In 2023, Defenders of Wildlife and the Coastal Conservation League settled other litigation over the holding and harvest of horseshoe crabs in South Carolina more generally. As part of this settlement, the harvest in Cape Romain is banned until at least 2029. 

Yet the State of South Carolina claims in its case that it has the exclusive right to manage the horseshoe crab harvest and other saltwater fisheries in the refuge, not the Fish and Wildlife Service.

The motion to intervene and motion to dismiss filed yesterday refute the State’s claims.

“Cape Romain was specifically established as a wildlife refuge to protect species like red knots,” said Catherine Wannamaker, SELC Senior Attorney. “The Attorney General’s late-breaking attempt to gut our hard-fought protections for Cape Romain and to substitute the state as the manager for federally protected species and lands is especially egregious. Wasting South Carolinians’ taxpayer dollars to undermine science-based wildlife protections in a federal wildlife refuge defies common sense.”

“The Fish and Wildlife Service acted based on both the science and the law in protecting Cape Romain from private, for-profit commercial harvest of the dwindling horseshoe crab population,” said Ben Prater, Southeast Regional Director for Defenders of Wildlife. “It took a lawsuit to force the Service to stop turning a blind eye to the wildlife impacts of years of taking tens of thousands of horseshoe crabs out of the refuge.
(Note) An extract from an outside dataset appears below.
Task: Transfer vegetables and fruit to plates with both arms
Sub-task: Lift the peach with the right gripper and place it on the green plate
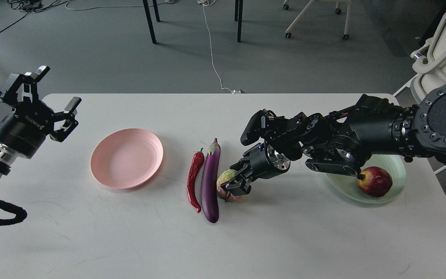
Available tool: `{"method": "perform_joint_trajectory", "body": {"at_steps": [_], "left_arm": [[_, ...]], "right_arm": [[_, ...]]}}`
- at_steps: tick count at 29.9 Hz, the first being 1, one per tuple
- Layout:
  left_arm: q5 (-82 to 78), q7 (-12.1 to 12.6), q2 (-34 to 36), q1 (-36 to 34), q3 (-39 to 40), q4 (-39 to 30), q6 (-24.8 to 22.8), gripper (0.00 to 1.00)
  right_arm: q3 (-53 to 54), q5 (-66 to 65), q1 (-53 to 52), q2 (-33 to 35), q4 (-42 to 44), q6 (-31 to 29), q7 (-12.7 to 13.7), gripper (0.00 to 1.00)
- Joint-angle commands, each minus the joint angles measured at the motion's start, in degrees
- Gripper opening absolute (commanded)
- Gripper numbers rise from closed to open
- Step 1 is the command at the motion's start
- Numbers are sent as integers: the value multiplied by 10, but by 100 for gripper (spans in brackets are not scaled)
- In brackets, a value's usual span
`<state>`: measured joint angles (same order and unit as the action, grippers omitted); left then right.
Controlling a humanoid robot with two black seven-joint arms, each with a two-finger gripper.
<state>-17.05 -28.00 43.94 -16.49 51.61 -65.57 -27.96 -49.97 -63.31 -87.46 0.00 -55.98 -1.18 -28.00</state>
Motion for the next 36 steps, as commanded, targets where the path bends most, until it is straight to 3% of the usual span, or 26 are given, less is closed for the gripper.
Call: {"method": "perform_joint_trajectory", "body": {"at_steps": [1, 12, 20, 31, 36], "left_arm": [[0, 0, 1, 1, 0, 0, 0, 99], [4, 0, -2, 6, 5, 0, 0, 99], [-2, 0, -3, 6, 1, -9, 0, 99], [-19, 0, -3, -1, -5, -17, 26, 99], [-54, 0, -3, -1, -5, -30, 28, 99]], "right_arm": [[1, 1, -9, 5, -5, 0, 0, 38], [4, -51, -117, 230, -84, -3, 0, 40], [0, -148, -100, 378, -78, -5, 0, 40], [15, -147, 15, 418, -32, -1, 0, 47], [42, -147, 61, 415, -3, 0, 0, 67]]}}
We are joining this lawsuit to speak for the red knots and other imperiled species that have finally gotten long-overdue protections.”

“The National Wildlife Refuge System was designed to protect and preserve our wildlife resources and harvesting horseshoe crabs within the refuge is directly contrary to that goal,” said Riley Egger, Coastal Conservation League’s Land, Water & Wildlife Program Director. “Cape Romain must continue to be a site of reprieve for horseshoe crabs and red knots.”